Hacker News new | ask | show | jobs
by wavemode 625 days ago
I think attempting to automatically "undo" partially failed distributed operations is fraught with danger.

1. It's not really safe, since another system could observe the updated data B (and perhaps act on that information) before you manage to roll it back to A.

2. It's not really reliable, since the sort of failures that prevent you from completing the operation, could also prevent you from rolling back parts of it.

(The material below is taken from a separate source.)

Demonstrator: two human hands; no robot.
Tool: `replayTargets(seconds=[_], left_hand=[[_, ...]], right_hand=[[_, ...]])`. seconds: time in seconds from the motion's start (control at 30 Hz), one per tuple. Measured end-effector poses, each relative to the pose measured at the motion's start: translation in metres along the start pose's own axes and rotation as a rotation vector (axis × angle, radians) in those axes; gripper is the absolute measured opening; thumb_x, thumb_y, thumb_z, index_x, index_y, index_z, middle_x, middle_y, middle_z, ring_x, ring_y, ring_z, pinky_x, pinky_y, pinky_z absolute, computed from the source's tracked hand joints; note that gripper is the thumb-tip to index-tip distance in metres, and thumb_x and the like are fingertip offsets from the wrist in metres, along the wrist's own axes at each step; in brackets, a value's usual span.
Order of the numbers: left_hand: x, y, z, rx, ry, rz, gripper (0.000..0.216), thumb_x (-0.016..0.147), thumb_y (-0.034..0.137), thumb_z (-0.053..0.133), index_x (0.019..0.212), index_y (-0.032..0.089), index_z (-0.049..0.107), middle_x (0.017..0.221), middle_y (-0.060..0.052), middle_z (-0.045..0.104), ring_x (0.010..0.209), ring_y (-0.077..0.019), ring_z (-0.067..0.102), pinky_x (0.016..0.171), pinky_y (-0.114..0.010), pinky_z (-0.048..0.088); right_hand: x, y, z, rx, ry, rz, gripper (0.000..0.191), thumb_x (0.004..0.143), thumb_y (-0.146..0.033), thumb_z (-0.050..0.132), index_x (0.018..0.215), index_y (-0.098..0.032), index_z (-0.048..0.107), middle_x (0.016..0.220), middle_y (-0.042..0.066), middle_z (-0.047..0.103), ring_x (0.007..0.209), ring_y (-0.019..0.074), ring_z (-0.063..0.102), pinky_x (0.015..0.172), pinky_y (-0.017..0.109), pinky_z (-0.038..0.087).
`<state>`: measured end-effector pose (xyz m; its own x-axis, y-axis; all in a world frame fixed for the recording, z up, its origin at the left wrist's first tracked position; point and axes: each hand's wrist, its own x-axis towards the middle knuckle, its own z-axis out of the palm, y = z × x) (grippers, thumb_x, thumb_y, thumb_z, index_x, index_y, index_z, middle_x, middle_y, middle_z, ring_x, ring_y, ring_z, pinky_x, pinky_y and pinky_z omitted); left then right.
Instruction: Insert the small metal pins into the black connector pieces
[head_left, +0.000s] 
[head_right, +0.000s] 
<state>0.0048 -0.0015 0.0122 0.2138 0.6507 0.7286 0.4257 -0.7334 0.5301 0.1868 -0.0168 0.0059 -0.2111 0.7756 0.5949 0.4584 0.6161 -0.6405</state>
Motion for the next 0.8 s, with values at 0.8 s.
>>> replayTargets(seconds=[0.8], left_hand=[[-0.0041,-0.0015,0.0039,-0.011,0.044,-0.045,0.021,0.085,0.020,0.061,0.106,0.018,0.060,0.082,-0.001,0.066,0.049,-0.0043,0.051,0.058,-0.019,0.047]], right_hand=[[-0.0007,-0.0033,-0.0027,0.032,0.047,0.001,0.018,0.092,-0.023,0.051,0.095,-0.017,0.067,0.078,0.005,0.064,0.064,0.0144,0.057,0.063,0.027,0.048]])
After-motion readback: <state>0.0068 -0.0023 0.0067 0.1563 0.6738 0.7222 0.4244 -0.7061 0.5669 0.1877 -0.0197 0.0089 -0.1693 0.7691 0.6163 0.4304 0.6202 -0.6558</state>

The best way to think about it is that if a distributed operation fails, your system is now in an indeterminate state and all bets are off. So if you really must coordinate updates within two or more separate systems, it's best if either

a) The operation is designed so that nothing really happens until the whole operation is done. One example of this pattern is git (and, by extension, the GitHub API). To commit to a branch, you have to create a new blob, associate that blob to a tree, create a new commit based on that tree, then move the branch tip to point to the new commit. As you can see, this series of operations is perfectly fine to do in an eventually-consistent manner, since a partial failure just leaves some orphan blobs lying around, and doesn't actually affect the branch (since updating the branch itself is the last step, and is atomic). You can imagine applying this same sort of pattern to problems like ordering or billing, where the last step is to update the order or update the invoice.

b) The alternative is, as you say, flag for manual intervention. Most systems in the world operate at a scale where this is perfectly feasible, and so sometimes it just makes the most sense (compared to trying to achieve perfect automated correctness).

2 comments

Undo may not always be possible or appropriate, but you do need to consider the edge case where an action cannot be applied fully, in which case a decision must be made about what to do. In OP's example, failure to roll back would grant the user points but no discount, which isn't a nice outcome.

Trying to achieve a "commit point" where changes become visible only at the end of all the updates is worth considering, but it's potentially much more complex to achieve. Your entire data model (such as database tables, including index) has to be adapted to support the kind of "state swap" you need.

>I think attempting to automatically "undo" partially failed distributed operations is fraught with danger.

We once tried it, and decided against it because

1) in practice rollbacks were rarely properly tested and were full of bugs

2) we had a few incidents when a rollback overwrote everything with stale data

Manual intervention is probably the safest way.